Juru Bicara Satuan Tugas Nasional Pencegahan Covid19, Wiku Adisasmito memaparkan, saat ini ada 10 kabupaten/kota di Indonesia yang mendapatkan perhatian khusus dari pemerintah pusat. Hal ini lantaran, terjadi peningkatan kasus yang cukup signifikan di kawasan tersebut dalam beberapa hari terakhir. Adapun kesepuluh kabupaten/kota tersebut adalah Gunungkidul, Kota Bandung, Kota Pontianak, Sumba Tengah, Siak, Indragiri Hilir, Kota Medan, Dharmasraya, Kota Tanjungpinang, dan Bali.

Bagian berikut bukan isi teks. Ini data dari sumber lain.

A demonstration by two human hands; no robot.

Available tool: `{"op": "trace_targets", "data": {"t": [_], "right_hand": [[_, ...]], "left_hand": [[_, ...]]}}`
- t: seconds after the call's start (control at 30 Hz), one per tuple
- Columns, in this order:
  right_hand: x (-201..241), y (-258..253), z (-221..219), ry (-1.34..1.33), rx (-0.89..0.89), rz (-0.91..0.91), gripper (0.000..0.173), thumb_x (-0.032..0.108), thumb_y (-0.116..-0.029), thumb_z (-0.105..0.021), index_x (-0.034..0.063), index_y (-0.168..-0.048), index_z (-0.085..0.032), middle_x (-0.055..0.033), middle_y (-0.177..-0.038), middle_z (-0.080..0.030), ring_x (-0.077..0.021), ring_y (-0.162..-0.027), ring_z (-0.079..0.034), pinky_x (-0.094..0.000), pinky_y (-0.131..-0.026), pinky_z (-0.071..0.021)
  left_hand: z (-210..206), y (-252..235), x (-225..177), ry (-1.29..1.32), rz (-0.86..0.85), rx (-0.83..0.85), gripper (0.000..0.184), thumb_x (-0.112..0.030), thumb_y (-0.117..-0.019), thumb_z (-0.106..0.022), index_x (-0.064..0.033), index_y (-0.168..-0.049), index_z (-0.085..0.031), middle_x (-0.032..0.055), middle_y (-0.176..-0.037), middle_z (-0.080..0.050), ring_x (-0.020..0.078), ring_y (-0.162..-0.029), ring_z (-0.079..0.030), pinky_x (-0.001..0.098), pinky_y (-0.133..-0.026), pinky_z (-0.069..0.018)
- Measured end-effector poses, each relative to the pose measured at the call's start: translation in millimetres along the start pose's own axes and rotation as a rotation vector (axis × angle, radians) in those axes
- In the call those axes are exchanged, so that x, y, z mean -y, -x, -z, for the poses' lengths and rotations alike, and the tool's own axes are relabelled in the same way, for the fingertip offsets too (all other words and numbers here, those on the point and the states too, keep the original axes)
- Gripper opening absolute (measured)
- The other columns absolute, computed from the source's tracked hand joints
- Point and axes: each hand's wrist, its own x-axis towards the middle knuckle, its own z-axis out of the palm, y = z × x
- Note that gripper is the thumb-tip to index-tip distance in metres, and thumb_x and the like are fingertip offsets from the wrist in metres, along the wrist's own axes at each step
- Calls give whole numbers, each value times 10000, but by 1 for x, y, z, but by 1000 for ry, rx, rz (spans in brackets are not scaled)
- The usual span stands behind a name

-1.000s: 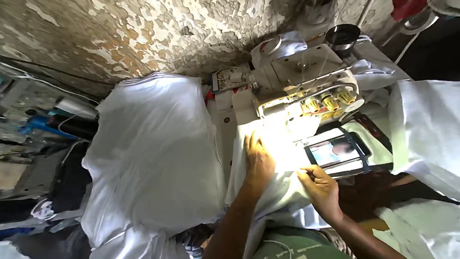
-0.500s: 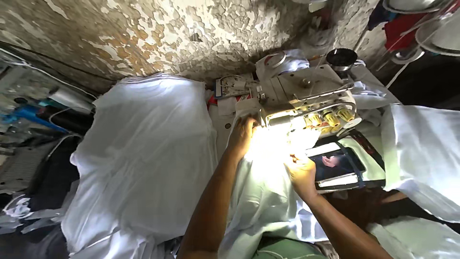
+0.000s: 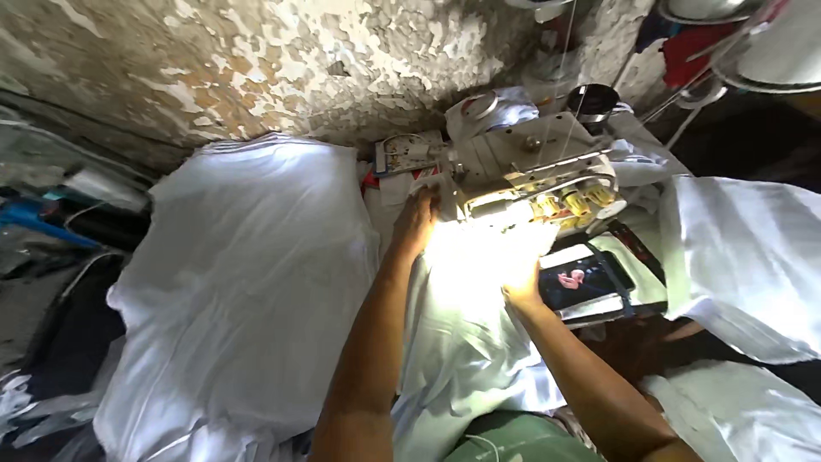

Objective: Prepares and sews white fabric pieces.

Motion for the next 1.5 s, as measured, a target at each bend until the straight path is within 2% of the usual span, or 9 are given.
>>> {"op": "trace_targets", "data": {"t": [0.07, 0.2, 0.33, 0.53, 0.63, 0.77, 1.13, 1.33, 1.5], "right_hand": [[1, 0, 1, -7, 28, -66, 634, -92, -902, -637, -125, -1475, -370, -335, -1464, -449, -375, -1358, -466, -429, -1144, -368], [-6, -9, -5, -84, -118, 181, 273, 2, -916, -638, -120, -1159, -638, -235, -1071, -676, -267, -1016, -647, -392, -937, -516], [-6, -12, -2, -143, -80, 242, 226, 3, -937, -617, -112, -1126, -664, -214, -1028, -694, -234, -982, -661, -378, -917, -527], [-15, 17, 29, -336, 182, -84, 153, 76, -988, -617, 30, -1134, -613, -66, -884, -590, -108, -728, -540, -290, -636, -479], [-23, 32, 45, -452, 350, -222, 65, 78, -995, -583, 79, -1060, -587, -9, -745, -543, -78, -616, -511, -259, -567, -448], [-41, 52, 73, -534, 586, -259, 55, 70, -1025, -555, 68, -1079, -563, 4, -785, -639, -55, -686, -627, -234, -669, -545], [-17, 70, 76, -1035, 912, -175, 177, 338, -939, -632, 222, -1067, -673, 14, -910, -754, -85, -810, -726, -293, -733, -618], [37, 89, 34, -1155, 860, -129, 238, 413, -1026, -539, 215, -1087, -656, 26, -845, -713, -52, -700, -676, -235, -635, -578], [-15, 118, 6, -598, 621, -138, 217, 87, -966, -682, -6, -1145, -602, -51, -837, -679, -64, -601, -596, -213, -537, -495]], "left_hand": [[3, 5, -8, -46, 9, -2, 391, -128, -1077, -462, 44, -1422, -523, 253, -1468, -533, 412, -1381, -502, 569, -1154, -366], [-6, 61, -5, -22, -132, -230, 367, -176, -1075, -481, 75, -1318, -595, 256, -1397, -597, 438, -1355, -525, 633, -1169, -307], [-48, 203, 9, -80, -226, -411, 397, -300, -1065, -477, 30, -1209, -643, 272, -1470, -529, 453, -1456, -392, 539, -1202, -302], [-129, 367, 29, 264, 327, -457, 756, -318, -915, -707, 206, -1350, -379, 415, -1435, -411, 372, -1381, -445, 397, -1150, -380], [-123, 353, 27, 456, 757, -225, 1078, -238, -775, -852, 137, -1549, -202, 380, -1531, -351, 436, -1428, -395, 508, -1183, -346], [-101, 319, 15, 460, 775, 37, 549, -196, -942, -739, 138, -1332, -545, 291, -1273, -635, 326, -1233, -607, 462, -1085, -457], [90, 310, -51, 204, 545, -281, 544, -184, -967, -672, 151, -1359, -497, 245, -1203, -646, 95, -1070, -635, 281, -970, -509], [273, 232, 38, -524, -86, -187, 285, 82, -989, -500, 156, -1246, -599, 412, -1238, -592, 577, -1172, -579, 661, -1033, -424], [213, 189, -16, -542, 28, -197, 434, 7, -1010, -534, 84, -1435, -487, 421, -1473, -407, 662, -1350, -370, 809, -1062, -274]]}}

“Kita memberikan peringatan dini kepada pemerintah 10 kabupaten/kota tersebut berkaitan dengan terjadinya peningkatan kasus yang cukup tinggi di wilayahnya,” beber Wiku, dalam konferensi pers virtual, Kamis (17/06/2021) siang.
Untuk wilayah-wilayah tersebut menurut Wiku, saat ini masih berada di zona orange. Namun begitu, jika peningkatan kasus terus terjadi, Satgas Nasional Pencegahan Covid19 akan merubah status kabupaten/kota tersebut menjadi zona merah.
“Sepuluh Kabupaten/Kota itu di zona orange yang mendekati zona merah,” terangnya.

Menanggapi peringatan tersebut, Kepala Dinas Kesehatan, Dewi Irawaty mengatakan bahwa pihaknya akan terus berusaha menekan penularan Covid19 di Gunungkidul. Dia menerangkan bahwa yang terpenting saat ini ialah masyarakat patuh terhadap protokol kesehatan.
“Solusinya tetap dengan mematuhi prokes yang berlaku. Kalau dari pemerintah, kami tetap melakukan 3 T, menambah tempat tidur bagi pasien covid19, serta mempercepat vaksinasi,” ujar Dewi.
Penambahan kasus Covid19 di Gunungkidul menurut Dewi memang mengkhawatirkan. Rekor demi rekor penambahan kasus sendiri terus terjadi dalam beberapa hari terakhir. Bahkan pada Kamis kemarin, Gunungkidul kembali mencatatkan rekor baru penambahan kasus terbanyak dengan 144 kasus.
Selain itu, di Gunungkidul juga terus muncul klaster-klaster baru di berbagai wilayah. Situasi semakin sulit lantaran prosentase kematian covid19 di Gunungkidul cukup tinggi, yaitu mencapai 4,5%.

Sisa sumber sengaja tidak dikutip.